What is the Cloud? And Where is it?
There has been a ton of talk about the cloud. Cloud this, cloud that. But what actually IS the cloud? It’s okay if you don’t know, most people don’t understand it and even some tech people tend to wave their hands towards the sky when trying to explain it!
Since it actually has nothing to do with the white fluffy things in the sky, let’s lay it all out:
Cloud computing is about storing and retrieving your data (personal or business) within your own piece of the internet. It’s so you can access it from anywhere, just like you do a web page, and it won’t matter if your office is closed and you’re squeezing in a little work on your phone at midnight. Everything will be saved and ready to pick up when you get back to your desk. Colleagues in different locations can even collaborate on documents in real time.

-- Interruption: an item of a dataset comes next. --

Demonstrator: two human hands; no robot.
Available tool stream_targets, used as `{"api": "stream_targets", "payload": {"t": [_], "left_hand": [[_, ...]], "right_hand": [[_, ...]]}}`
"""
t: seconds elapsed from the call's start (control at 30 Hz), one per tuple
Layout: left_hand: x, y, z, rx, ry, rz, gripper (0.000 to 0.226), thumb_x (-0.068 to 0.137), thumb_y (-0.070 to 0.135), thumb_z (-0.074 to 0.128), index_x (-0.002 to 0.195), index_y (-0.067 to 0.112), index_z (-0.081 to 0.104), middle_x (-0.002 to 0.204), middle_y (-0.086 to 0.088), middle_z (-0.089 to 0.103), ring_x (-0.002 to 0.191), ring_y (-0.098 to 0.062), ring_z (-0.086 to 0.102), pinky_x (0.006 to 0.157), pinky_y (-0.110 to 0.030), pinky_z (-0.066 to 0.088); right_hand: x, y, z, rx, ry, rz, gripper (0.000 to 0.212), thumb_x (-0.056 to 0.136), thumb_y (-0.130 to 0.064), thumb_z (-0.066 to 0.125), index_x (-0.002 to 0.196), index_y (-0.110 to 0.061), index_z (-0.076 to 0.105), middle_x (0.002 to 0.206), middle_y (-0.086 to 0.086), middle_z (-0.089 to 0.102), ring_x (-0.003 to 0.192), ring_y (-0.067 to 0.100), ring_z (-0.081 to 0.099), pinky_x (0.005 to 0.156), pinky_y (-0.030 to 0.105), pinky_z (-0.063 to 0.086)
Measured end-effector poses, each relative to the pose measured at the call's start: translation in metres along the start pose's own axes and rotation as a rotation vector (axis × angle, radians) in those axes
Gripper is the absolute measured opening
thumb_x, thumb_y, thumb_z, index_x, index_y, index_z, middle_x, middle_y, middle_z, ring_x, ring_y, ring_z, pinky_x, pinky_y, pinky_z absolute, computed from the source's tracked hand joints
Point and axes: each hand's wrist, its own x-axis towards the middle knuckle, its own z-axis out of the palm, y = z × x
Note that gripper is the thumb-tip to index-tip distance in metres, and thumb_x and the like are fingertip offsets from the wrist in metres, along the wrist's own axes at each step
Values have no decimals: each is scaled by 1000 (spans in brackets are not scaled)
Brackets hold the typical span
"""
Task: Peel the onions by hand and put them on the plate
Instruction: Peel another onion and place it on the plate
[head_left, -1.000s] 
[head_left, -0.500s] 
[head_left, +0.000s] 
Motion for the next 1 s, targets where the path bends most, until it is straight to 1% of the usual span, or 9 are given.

If that all sounds a bit futuristic, think about how an email service like Gmail works. None of your emails are actually being stored on your hard drive or device, they’re stored on the Gmail server and you can access them anytime you like.
Your read/send/receive changes are applied instantly, remembered for next time you log in. This is a form of cloud computing. So is Netflix, where you can stream movies and TV shows on demand. All the video is actually stored on a computer somewhere else in the world and sent to your device in tiny pieces as you watch it. Netflix remembers what you watched, where you got up to, and even if you’re hopping immediately from one device to another, it still has it all ready to go.
Where is ‘cloud’ data stored?
Good question. And it’s why the term ‘cloud’ causes so much confusion. The data absolutely must be physically stored somewhere. Companies who offer cloud storage have huge warehouses dedicated to holding servers whose sole job is to send and receive data all day. And by huge, we mean HUGE.
You could get lost walking the rows of servers, just box after box for what seems like forever. The biggest server farms or ‘cloud campuses’ are still growing, but to give you an idea: they can be upwards of 1million square feet. It’s big business, literally.
In terms of location, the US and UK are popular server farm locations, but the company could also have copies of your data stored elsewhere in the world. This is so they can fulfill their redundancy guarantees – if disaster hits one location, the other still has a copy.
Having additional locations and copies also increases the speed of access. With some companies, you can choose your preferred location so that data doesn’t have to travel quite as far across the world, increasing speed even further, which of course, saves time and money. Collaboration, security, redundancy, AND savings? We’d call that a win.
Ready to take advantage of cloud computing? Give us a call at 248-360-8967.
When is Your Business Ready to Move to the Cloud?
By now you know that the cloud isn’t going away any time soon. In fact, cloud computing has become a natural step in business growth, thanks to the numerous (and continually growing) benefits. More and more applications are coming out in web-based form and staff are exceptionally comfortable with this type of change. So when is the right time to move your business computing to the cloud?
Many businesses are facing this question now that cloud computing has become a mainstream norm. After all, you’ll be able to roll out new apps in days, not weeks, and nobody ever says ‘no thanks’ to increased security and efficiency. Like any strategic business decision though, timing is everything. Here’s how to assess your need before you make the switch:
Age of servers and workstations
If your workstations and servers are reaching their end of life and a large capital investment is coming up, you’ll be able to minimize the expense by moving to the cloud. You may even be able to skip certain upgrades completely. Your staff will still need devices to access the cloud data, but you’ll have a lot more flexibility in your choice and they won’t need to be as powerful. This can be a huge cost saving made in just moments.
Need for remote and mobile access
Many businesses are growing while on the move, with a mobile workforce needing to access files from anywhere at any time. This could range from moving around the one location, between offices or even working from home. Forget frustrating connections and lost productivity, cloud computing allows staff to work securely and efficiently from any location with internet access.
Current support setup
If your business currently outsources all your network management, you’re perfectly suited for the move to cloud computing. Network maintenance and monitoring becomes a non-issue, handled 24/7 as part of your cloud service. Network efficiency just keeps rising too, as your cloud provider is always improving their systems. You’ll find problems are fixed before you knew they existed, and server downtime becomes a thing of the past.
Need for predictable IT costs
If it feels like IT costs can spiral out of control at times, challenging your budget and patience, cloud computing will seem like a dream come true. When you make this shift, you’re moving from a capital expense to an operational one – server and system replacements are no longer your concern. You’ll be able to budget for IT costs in advance, knowing no blowouts are hiding around the corner. Monthly costs are known and (usually) capped based on what you use, leaving your cash flow much relieved.
Today’s cloud computing is more advanced, secure and priced more competitively than ever before. At its core, cloud computing is purely about doing things better, and it can have a massive impact on your profits, productivity and even staff satisfaction rates. If your business requires a robust, always available infrastructure with easy monthly costs, it’s time to take a serious look at your cloud computing options.